Ok i like hearing this :smiley: cos i kept holding back not to update to El Capitan.

Let’s debug!

Can you add console.log(ports); to this line: https://github.com/spark/particle-cli/blob/master/commands/SerialCommand.js#L75

You can locate the directory at /usr/local/lib/node_modules/particle-cli

Thanks!

Well at least someone is happy :wink:

Thanks!

And here we have the culprit. The relevant port is this:

[
  ...
  { comName: '/dev/cu.usbmodem1d111000.1',
    manufacturer: '',
    serialNumber: '',
    pnpId: '',
    locationId: '',
    vendorId: '',
    productId: '' } ]

But all ports (iPhone AP + BT Incoming) are listed without manufacturer/vendor/product id. If I manually add the the device to the devices array (with type Photon), the particle serial list command gives me (obviously) this:

~ ξ‚° $ ξ‚° particle serial list
Found 1 device connected via serial:
/dev/cu.usbmodem1d111000.1 - Photon

But the setup still doesn't work, because the secure WiFi setup fails

 ~ ξ‚° $ ξ‚° particle setup
                  _   _      _        _
 _ __   __ _ _ __| |_(_) ___| | ___  (_) ___
| '_ \ / _` | '__| __| |/ __| |/ _ \ | |/ _ \
| |_) | (_| | |  | |_| | (__| |  __/_| | (_) |
| .__/ \__,_|_|   \__|_|\___|_|\___(_)_|\___/
|_|                     https://particle.io/

> Setup is easy! Let`s get started...
> It appears as though you are already logged in as a.graf@aetherworld.org
? Would you like to log in with a different account? No

! PROTIP: Hold the MODE/SETUP button on your device until it blinks blue!
! PROTIP: Please make sure you are connected to the internet.
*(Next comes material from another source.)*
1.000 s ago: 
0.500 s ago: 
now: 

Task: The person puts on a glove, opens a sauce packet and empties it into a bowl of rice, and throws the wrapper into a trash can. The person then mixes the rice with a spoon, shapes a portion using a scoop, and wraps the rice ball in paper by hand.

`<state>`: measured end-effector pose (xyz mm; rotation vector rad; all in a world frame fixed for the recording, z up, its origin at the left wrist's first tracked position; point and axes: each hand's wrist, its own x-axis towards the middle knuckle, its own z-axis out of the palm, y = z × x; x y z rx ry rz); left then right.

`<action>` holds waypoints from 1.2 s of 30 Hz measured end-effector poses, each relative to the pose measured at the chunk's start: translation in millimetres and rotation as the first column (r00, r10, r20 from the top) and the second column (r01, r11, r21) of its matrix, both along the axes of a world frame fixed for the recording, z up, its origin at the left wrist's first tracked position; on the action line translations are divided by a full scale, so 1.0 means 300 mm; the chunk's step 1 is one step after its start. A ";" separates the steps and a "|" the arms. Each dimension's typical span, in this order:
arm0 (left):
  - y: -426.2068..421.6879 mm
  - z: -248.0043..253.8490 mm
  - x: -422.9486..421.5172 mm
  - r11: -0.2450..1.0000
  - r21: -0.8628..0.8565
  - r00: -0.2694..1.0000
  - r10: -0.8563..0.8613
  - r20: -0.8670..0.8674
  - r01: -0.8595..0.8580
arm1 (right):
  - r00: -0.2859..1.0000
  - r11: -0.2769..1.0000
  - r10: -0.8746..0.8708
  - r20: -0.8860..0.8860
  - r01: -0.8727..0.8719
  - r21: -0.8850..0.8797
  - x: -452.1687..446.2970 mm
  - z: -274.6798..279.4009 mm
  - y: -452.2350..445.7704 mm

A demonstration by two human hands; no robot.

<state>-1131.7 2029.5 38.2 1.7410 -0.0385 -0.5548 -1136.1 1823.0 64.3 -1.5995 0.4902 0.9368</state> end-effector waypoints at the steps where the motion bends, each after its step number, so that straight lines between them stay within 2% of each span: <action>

> I have detected a Photon connected via USB.
? Would you like to continue with this one? Yes
! The Photon supports secure Wi-Fi setup. We`ll try that first.

! PROTIP: Wireless setup of Photons works like a wizard!
! PROTIP: We will automagically change the Wi-Fi network to which your computer is connected.
! PROTIP: You may lose your connection to the internet for a moment.

? Found "Photon-V92J". Would you like to perform setup on this one now? Yes

! PROTIP: You will need to know the password for your Wi-Fi network (if any) to proceed.
! PROTIP: You can press ctrl + C to quit setup at any time.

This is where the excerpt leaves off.